▶ **Activity**
Leave out the pictures and output exactly the lines below from the one with "For the dataset, tag the left black" down to the one with "For the dataset, tag the white", both of them included.

▶ **Records to use**

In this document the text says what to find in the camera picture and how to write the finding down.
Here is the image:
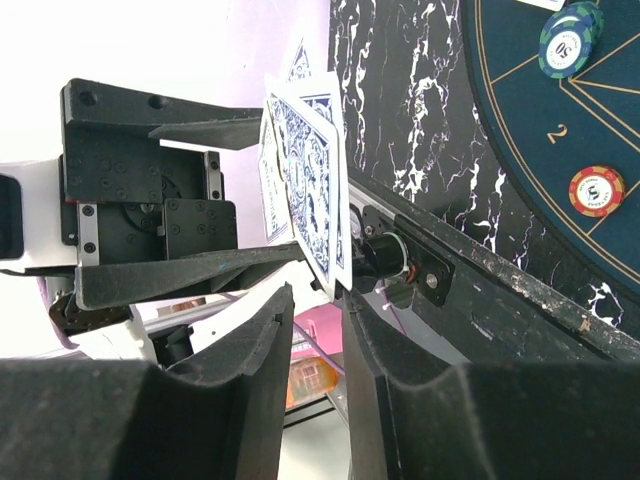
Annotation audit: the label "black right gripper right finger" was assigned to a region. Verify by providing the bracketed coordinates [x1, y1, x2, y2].
[342, 294, 639, 479]

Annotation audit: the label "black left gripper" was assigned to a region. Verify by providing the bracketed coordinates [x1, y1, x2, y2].
[60, 78, 305, 310]

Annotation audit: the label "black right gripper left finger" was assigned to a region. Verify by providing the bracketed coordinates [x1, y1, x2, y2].
[1, 284, 294, 479]

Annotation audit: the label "pulled face-down playing card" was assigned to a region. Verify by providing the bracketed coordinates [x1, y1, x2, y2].
[269, 88, 340, 300]

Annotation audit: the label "orange poker chip stack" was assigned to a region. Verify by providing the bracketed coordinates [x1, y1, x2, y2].
[569, 165, 626, 218]

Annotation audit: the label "green chips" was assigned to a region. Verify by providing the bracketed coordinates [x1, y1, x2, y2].
[538, 1, 604, 79]

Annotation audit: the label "dealt face-down playing card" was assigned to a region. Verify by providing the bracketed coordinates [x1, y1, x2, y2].
[518, 0, 567, 12]

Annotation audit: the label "blue playing card box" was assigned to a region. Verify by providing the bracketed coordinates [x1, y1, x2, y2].
[258, 105, 294, 245]

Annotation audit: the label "deck of playing cards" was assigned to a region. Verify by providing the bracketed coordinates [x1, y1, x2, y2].
[264, 39, 342, 197]

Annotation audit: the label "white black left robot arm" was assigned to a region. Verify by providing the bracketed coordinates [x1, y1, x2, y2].
[1, 79, 303, 365]

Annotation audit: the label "round blue poker mat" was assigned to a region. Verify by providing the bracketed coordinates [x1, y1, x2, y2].
[460, 1, 639, 293]

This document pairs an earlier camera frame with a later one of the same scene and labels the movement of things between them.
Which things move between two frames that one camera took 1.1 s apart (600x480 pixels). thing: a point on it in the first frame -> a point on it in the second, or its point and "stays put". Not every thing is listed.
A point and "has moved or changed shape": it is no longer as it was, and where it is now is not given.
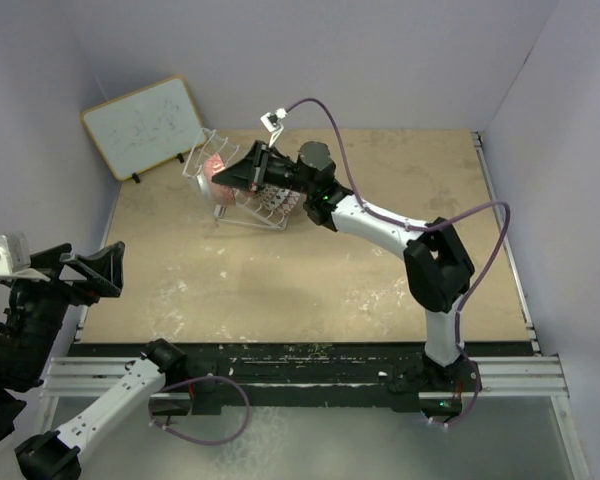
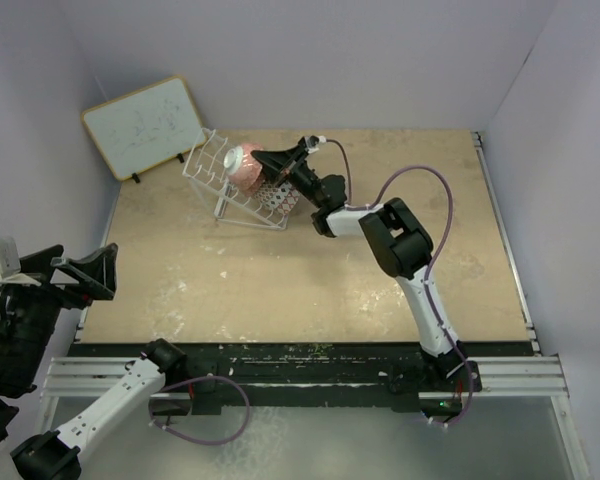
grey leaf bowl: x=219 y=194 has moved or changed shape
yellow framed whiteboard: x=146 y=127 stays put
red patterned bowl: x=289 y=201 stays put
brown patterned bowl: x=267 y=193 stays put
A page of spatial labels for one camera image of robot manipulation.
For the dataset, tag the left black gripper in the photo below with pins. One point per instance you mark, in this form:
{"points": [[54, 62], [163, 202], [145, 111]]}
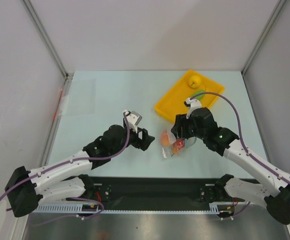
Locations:
{"points": [[143, 143]]}

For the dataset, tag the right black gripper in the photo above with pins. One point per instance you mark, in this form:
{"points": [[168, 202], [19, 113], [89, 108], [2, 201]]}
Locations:
{"points": [[183, 127]]}

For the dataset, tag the peach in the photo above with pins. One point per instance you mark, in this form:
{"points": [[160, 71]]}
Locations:
{"points": [[164, 139]]}

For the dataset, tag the red pear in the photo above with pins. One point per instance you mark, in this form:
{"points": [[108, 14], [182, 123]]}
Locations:
{"points": [[178, 146]]}

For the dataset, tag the clear zip top bag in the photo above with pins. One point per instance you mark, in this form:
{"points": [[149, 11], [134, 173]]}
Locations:
{"points": [[167, 151]]}

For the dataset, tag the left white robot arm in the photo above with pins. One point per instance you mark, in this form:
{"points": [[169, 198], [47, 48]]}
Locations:
{"points": [[28, 189]]}

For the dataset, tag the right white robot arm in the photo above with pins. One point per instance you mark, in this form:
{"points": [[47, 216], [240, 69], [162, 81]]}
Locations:
{"points": [[272, 191]]}

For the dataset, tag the green leaf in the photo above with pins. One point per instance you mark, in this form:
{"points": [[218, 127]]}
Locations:
{"points": [[198, 95]]}

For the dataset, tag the yellow plastic tray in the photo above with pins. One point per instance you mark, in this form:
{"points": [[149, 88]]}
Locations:
{"points": [[172, 103]]}

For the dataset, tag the yellow apple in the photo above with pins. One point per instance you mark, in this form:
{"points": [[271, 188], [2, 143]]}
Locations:
{"points": [[194, 81]]}

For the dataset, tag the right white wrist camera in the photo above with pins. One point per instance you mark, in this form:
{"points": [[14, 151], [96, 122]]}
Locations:
{"points": [[192, 104]]}

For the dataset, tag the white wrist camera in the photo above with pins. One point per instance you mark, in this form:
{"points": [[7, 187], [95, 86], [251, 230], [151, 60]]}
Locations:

▶ **Reply**
For the dataset, tag the left black gripper in the photo below with pins. One point per instance you mark, in this form:
{"points": [[54, 62], [163, 202], [145, 111]]}
Locations:
{"points": [[143, 143]]}

For the dataset, tag the right black gripper in the photo above with pins. One point per instance you mark, in this form:
{"points": [[168, 202], [19, 113], [89, 108], [2, 201]]}
Locations:
{"points": [[183, 127]]}

For the dataset, tag the peach in the photo above with pins. One point per instance you mark, in this form:
{"points": [[160, 71]]}
Locations:
{"points": [[164, 139]]}

For the dataset, tag the red pear in the photo above with pins. One point per instance you mark, in this form:
{"points": [[108, 14], [182, 123]]}
Locations:
{"points": [[178, 146]]}

For the dataset, tag the clear zip top bag in the photo above with pins. One point per instance you mark, in this form:
{"points": [[149, 11], [134, 173]]}
Locations:
{"points": [[167, 151]]}

For the dataset, tag the left white robot arm in the photo above with pins. One point per instance you mark, in this form:
{"points": [[169, 198], [47, 48]]}
Locations:
{"points": [[28, 189]]}

For the dataset, tag the right white robot arm in the photo above with pins. One point per instance you mark, in this form:
{"points": [[47, 216], [240, 69], [162, 81]]}
Locations:
{"points": [[272, 191]]}

For the dataset, tag the green leaf in the photo above with pins. One point per instance you mark, in this form:
{"points": [[218, 127]]}
Locations:
{"points": [[198, 95]]}

For the dataset, tag the yellow plastic tray in the photo above with pins. One point per instance you mark, in this form:
{"points": [[149, 88]]}
Locations:
{"points": [[172, 103]]}

For the dataset, tag the yellow apple in the photo above with pins. One point per instance you mark, in this form:
{"points": [[271, 188], [2, 143]]}
Locations:
{"points": [[194, 81]]}

For the dataset, tag the right white wrist camera in the photo above with pins. One point per instance you mark, in this form:
{"points": [[14, 151], [96, 122]]}
Locations:
{"points": [[192, 104]]}

For the dataset, tag the white wrist camera in the photo above with pins. One point per instance you mark, in this form:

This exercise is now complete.